## The task
Once the images are set aside, print the remaining lines below exactly.

## Data segment
>>>
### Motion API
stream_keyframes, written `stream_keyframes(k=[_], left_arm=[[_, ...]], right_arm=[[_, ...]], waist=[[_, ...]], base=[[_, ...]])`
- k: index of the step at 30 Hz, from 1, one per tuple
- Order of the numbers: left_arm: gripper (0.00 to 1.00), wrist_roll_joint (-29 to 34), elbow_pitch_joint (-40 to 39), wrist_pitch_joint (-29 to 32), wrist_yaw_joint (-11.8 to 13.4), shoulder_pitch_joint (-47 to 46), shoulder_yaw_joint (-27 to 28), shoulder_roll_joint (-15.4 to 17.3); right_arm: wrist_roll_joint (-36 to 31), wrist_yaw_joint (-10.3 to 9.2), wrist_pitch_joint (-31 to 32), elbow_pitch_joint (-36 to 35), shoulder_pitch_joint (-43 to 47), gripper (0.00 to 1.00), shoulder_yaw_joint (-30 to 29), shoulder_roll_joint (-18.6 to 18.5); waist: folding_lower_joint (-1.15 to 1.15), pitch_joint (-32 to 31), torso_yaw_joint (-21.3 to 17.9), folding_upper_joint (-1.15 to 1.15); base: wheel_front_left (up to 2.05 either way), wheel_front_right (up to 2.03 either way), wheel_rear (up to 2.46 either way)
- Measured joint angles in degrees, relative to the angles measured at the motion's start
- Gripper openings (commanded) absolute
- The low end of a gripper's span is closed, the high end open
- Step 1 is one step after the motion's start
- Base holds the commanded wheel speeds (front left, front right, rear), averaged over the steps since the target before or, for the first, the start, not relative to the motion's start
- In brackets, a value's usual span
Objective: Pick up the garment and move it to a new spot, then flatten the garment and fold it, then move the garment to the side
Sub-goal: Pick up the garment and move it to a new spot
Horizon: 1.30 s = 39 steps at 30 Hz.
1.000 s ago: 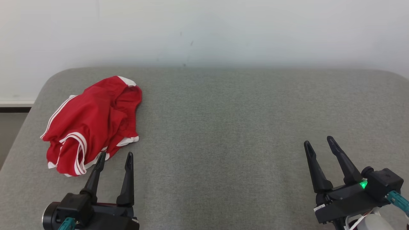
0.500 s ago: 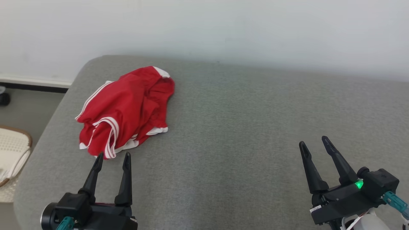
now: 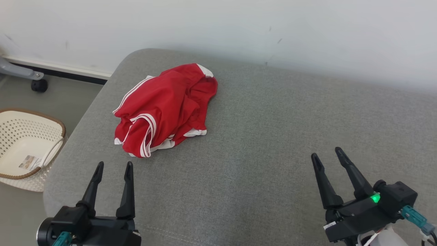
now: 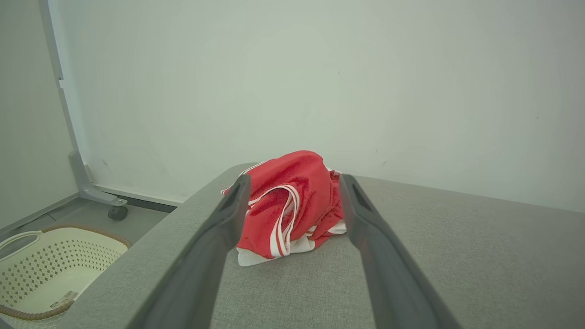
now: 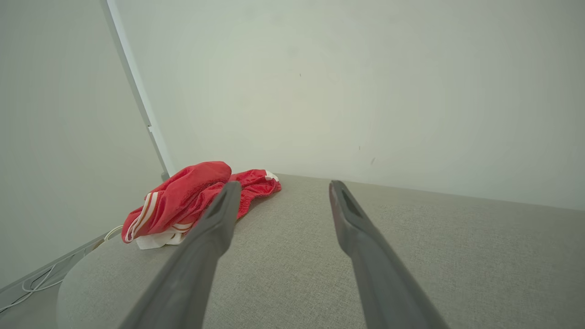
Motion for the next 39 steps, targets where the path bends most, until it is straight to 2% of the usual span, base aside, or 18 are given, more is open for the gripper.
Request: stream_keyframes(k=[7, 15, 23, 30, 39], left_arm=[[1.00, -0.2, -0.4, 0.0, -0.2, -0.1, 1.2, 0.4], [1.00, -3.5, 1.7, 0.2, -2.2, -6.5, 3.5, 3.3], [1.00, -8.3, 8.9, 4.7, -3.1, -16.6, 4.4, 4.6], [1.00, -12.6, 19.1, 10.5, -3.6, -26.4, 5.4, 5.2], [1.00, -16.4, 31.5, 17.9, -4.0, -31.6, 5.2, 5.2]], right_arm=[[-0.3, 0.48, 0.0, 0.3, -1.2, 1.00, 0.9, 0.7], [-1.2, 0.94, 0.0, -0.2, -2.7, 1.00, 1.6, 0.7], [-2.1, 1.14, 0.0, -0.4, -5.4, 1.00, 1.9, 0.7], [-2.5, 1.40, 0.0, 0.1, -8.3, 1.00, 1.9, 0.8], [-2.7, 1.47, 0.0, 1.3, -9.6, 1.00, 1.7, 1.0]], waist=[[0.00, 1.1, 0.6, 0.00], [0.00, 3.5, -0.4, 0.00], [0.00, 7.0, -2.5, 0.01], [0.01, 9.8, -5.4, 0.00], [0.01, 12.2, -9.5, 0.01]], base=[[0.00, 0.00, 0.00], [0.00, 0.00, 0.00], [0.00, 0.00, 0.00], [0.00, 0.00, 0.00], [0.00, 0.00, 0.00]])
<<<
## Solved exercise
### Motion API
stream_keyframes, written `stream_keyframes(k=[_], left_arm=[[_, ...]], right_arm=[[_, ...]], waist=[[_, ...]], base=[[_, ...]])`
- k: index of the step at 30 Hz, from 1, one per tuple
- Order of the numbers: left_arm: gripper (0.00 to 1.00), wrist_roll_joint (-29 to 34), elbow_pitch_joint (-40 to 39), wrist_pitch_joint (-29 to 32), wrist_yaw_joint (-11.8 to 13.4), shoulder_pitch_joint (-47 to 46), shoulder_yaw_joint (-27 to 28), shoulder_roll_joint (-15.4 to 17.3); right_arm: wrist_roll_joint (-36 to 31), wrist_yaw_joint (-10.3 to 9.2), wrist_pitch_joint (-31 to 32), elbow_pitch_joint (-36 to 35), shoulder_pitch_joint (-43 to 47), gripper (0.00 to 1.00), shoulder_yaw_joint (-30 to 29), shoulder_roll_joint (-18.6 to 18.5); waist: folding_lower_joint (-1.15 to 1.15), pitch_joint (-32 to 31), torso_yaw_joint (-21.3 to 17.9), folding_upper_joint (-1.15 to 1.15); base: wheel_front_left (up to 2.05 either way), wheel_front_right (up to 2.03 either way), wheel_rear (up to 2.46 either way)
- Measured joint angles in degrees, relative to the angles measured at the motion's start
- Gripper openings (commanded) absolute
- The low end of a gripper's span is closed, the high end open
- Step 1 is one step after the motion's start
- Base holds the commanded wheel speeds (front left, front right, rear), averaged over the steps since the target before or, for the first, the start, not relative to the motion's start
- In brackets, a value's usual span
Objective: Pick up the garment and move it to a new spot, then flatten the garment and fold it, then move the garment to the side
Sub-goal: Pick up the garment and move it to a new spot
Horizon: 1.30 s = 39 steps at 30 Hz.
1.000 s ago: 
0.500 s ago: 
now: 
now: 
now: 
Motion for the next 39 steps, targets where the path bends most, until it is straight to 2% of the usual span, base aside, or 18 are given, more is open for the gripper.
Request: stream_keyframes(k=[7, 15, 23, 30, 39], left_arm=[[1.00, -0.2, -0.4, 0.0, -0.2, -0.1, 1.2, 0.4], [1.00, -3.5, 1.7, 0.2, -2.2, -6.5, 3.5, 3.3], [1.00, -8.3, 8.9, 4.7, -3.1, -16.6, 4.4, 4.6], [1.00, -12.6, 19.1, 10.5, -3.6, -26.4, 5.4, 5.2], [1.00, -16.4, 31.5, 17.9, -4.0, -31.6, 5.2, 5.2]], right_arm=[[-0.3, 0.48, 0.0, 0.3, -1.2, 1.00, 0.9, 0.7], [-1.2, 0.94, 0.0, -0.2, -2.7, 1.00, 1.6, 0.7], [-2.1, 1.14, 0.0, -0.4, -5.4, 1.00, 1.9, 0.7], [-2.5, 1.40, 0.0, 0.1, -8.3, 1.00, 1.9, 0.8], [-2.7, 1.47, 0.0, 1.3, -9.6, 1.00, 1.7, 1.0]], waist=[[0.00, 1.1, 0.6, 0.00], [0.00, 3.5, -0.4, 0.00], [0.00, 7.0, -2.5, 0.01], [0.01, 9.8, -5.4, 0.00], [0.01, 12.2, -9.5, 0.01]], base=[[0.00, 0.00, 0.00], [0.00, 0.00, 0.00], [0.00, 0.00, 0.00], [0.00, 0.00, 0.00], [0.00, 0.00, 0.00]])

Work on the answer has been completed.